Pick out the lines in the listing below that contain the word "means" and copy them.

━━━━━━━━

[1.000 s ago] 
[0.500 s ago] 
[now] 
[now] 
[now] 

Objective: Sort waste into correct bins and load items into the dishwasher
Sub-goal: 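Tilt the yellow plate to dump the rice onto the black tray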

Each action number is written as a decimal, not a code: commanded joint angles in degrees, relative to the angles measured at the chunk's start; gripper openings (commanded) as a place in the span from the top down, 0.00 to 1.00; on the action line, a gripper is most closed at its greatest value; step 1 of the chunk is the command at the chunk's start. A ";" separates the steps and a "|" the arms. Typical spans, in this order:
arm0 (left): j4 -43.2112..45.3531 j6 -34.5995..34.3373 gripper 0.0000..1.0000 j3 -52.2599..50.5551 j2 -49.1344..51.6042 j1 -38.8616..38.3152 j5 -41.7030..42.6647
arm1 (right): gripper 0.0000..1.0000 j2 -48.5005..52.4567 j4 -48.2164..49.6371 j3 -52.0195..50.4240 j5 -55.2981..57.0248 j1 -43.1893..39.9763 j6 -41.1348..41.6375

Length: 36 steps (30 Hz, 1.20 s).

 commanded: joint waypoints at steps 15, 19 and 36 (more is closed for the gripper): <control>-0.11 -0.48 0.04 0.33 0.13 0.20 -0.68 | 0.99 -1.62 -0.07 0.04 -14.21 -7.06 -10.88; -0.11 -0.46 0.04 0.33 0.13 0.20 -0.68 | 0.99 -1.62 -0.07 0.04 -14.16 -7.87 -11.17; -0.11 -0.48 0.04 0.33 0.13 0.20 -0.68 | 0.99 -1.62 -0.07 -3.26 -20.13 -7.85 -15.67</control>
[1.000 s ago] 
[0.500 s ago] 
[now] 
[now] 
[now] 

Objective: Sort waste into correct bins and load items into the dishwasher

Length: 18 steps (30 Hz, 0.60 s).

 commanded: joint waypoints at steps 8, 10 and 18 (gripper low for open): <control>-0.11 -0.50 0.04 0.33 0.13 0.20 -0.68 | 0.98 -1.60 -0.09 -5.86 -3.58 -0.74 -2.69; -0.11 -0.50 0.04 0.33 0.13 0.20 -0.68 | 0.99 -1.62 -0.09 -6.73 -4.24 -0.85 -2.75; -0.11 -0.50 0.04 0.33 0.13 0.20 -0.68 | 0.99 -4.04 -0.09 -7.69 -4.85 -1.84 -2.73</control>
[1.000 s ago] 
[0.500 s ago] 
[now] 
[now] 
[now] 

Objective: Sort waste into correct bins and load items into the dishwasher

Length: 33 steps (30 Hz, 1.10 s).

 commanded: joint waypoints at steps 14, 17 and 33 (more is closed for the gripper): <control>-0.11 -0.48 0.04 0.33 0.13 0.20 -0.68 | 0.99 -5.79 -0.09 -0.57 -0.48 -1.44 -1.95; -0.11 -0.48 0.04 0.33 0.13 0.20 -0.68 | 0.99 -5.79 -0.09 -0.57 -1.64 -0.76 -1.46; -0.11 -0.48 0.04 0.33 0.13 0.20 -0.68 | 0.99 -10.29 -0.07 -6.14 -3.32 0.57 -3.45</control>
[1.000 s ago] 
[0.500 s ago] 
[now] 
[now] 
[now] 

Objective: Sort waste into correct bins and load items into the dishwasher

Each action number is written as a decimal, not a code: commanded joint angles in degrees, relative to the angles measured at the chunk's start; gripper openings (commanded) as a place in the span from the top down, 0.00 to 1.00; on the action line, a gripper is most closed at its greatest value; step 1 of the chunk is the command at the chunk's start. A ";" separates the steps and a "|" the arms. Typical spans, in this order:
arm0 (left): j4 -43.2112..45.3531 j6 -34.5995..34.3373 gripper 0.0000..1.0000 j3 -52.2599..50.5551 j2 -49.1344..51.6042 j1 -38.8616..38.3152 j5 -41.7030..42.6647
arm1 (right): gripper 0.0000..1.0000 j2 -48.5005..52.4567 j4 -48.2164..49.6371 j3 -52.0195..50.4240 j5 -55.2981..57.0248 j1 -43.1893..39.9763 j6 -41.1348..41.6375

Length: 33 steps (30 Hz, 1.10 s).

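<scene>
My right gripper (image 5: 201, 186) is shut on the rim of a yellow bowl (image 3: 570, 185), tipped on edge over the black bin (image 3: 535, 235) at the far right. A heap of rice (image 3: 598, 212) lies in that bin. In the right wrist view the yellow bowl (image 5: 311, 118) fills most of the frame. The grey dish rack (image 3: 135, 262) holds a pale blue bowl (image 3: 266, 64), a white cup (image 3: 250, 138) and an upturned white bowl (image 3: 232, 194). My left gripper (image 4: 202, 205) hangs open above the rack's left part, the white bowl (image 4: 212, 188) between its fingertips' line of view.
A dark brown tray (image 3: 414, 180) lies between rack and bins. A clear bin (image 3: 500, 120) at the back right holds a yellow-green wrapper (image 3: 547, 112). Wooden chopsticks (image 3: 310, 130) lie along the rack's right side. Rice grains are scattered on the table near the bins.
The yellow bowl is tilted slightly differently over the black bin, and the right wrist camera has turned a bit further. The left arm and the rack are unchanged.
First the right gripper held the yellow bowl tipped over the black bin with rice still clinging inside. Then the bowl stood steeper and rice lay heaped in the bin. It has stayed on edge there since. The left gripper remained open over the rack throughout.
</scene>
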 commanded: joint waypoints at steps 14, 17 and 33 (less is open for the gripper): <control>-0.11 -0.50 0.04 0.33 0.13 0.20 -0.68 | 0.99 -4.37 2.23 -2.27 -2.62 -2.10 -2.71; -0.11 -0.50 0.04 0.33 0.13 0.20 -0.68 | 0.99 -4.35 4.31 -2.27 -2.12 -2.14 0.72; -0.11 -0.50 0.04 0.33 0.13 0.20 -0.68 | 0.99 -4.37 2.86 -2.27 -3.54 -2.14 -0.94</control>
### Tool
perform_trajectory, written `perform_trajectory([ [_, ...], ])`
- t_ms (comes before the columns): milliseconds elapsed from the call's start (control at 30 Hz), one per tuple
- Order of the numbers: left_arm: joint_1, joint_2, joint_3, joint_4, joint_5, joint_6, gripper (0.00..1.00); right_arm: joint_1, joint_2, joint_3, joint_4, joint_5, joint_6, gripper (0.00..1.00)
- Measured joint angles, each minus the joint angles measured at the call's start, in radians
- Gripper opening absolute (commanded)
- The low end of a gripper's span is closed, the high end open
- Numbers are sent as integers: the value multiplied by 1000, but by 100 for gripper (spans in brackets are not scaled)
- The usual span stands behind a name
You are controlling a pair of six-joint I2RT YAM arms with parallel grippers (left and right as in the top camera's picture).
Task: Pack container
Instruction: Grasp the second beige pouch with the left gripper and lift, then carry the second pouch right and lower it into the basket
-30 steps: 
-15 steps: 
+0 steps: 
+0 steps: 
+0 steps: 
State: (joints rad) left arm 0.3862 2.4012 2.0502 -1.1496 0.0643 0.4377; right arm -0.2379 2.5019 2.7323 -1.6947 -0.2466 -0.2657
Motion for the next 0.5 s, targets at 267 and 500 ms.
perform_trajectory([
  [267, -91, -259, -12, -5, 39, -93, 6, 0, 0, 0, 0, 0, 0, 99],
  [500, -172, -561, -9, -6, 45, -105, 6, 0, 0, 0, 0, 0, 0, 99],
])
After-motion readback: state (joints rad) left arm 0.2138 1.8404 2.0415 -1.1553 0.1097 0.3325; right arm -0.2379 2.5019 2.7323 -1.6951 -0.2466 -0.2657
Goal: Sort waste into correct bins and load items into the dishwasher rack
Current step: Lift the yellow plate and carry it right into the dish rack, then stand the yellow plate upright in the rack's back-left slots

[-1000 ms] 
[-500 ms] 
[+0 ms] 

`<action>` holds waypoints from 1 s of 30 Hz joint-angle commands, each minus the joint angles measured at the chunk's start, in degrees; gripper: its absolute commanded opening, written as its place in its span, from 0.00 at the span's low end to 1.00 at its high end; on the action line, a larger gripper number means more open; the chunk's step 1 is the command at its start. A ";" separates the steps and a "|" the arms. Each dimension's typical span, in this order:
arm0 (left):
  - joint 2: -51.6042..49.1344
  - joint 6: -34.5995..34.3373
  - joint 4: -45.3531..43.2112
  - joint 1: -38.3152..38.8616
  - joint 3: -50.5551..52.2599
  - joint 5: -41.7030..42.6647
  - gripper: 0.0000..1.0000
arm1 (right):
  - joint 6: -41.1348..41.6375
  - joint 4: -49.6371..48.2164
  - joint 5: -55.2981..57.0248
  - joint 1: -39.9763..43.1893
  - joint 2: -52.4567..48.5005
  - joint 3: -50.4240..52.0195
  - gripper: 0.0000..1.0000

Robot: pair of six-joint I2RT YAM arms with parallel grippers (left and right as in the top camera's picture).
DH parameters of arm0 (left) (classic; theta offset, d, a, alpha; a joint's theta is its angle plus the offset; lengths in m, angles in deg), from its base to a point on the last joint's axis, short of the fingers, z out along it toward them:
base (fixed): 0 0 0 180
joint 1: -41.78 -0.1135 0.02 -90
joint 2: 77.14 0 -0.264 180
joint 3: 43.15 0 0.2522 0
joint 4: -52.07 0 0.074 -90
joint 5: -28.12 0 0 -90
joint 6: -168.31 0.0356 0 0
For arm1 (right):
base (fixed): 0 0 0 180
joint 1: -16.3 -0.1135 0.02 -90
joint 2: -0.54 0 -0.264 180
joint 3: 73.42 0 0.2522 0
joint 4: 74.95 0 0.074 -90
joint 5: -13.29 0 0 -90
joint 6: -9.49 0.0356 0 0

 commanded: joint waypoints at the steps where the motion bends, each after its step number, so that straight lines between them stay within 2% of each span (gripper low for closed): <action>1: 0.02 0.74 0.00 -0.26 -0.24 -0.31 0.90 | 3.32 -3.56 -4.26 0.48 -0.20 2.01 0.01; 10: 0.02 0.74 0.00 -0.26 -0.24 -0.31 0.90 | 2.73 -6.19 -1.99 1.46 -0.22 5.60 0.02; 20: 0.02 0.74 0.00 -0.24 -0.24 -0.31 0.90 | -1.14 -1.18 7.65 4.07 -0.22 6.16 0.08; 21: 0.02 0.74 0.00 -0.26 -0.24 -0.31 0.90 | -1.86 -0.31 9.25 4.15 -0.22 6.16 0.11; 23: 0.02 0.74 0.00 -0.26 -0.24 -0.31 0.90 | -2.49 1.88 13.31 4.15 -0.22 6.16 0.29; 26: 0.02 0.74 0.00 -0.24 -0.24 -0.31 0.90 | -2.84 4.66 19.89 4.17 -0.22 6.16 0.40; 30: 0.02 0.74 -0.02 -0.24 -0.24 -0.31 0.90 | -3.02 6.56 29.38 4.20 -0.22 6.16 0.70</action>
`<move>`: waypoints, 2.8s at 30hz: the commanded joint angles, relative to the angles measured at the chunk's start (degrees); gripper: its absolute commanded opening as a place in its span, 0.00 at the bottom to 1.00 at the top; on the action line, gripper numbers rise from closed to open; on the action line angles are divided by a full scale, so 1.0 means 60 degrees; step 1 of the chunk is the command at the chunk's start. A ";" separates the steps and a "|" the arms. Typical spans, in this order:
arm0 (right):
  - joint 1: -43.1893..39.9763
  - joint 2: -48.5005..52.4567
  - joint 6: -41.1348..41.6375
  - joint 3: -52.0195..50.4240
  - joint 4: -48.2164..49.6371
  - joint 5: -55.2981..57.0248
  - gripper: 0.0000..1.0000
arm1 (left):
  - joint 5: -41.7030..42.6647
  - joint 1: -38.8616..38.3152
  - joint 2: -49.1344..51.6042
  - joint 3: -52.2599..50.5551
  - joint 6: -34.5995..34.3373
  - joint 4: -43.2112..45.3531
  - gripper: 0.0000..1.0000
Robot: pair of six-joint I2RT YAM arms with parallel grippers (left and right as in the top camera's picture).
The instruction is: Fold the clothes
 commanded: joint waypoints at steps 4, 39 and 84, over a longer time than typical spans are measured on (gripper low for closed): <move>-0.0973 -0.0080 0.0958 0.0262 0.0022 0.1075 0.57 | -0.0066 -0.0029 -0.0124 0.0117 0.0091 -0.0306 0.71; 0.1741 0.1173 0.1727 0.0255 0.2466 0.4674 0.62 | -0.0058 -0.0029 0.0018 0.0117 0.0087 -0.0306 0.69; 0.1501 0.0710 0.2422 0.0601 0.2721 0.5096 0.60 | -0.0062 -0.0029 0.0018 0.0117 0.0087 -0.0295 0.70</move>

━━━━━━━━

Response to the task:
`<action>` holds waypoints from 1 s of 30 Hz joint-angle commands, each minus the joint angles measured at the chunk's start, in degrees; gripper: its absolute commanded opening, written as its place in its span, from 0.00 at the span's low end to 1.00 at its high end; on the action line, a larger gripper number means more open; the chunk's step 1 is the command at its start. A ";" separates the steps and a "|" the arms. Each dimension's typical span, in this order:
`<move>`: waypoints, 2.8s at 30hz: the commanded joint angles, relative to the angles measured at the chunk's start (degrees); gripper: its absolute commanded opening as a place in its span, 0.00 at the bottom to 1.00 at the top; on the action line, gripper numbers rise from closed to open; on the action line angles are divided by a full scale, so 1.0 means 60 degrees; step 1 of the chunk is the command at the chunk's start. A ";" separates the steps and a "|" the arms. Typical spans, in this order:

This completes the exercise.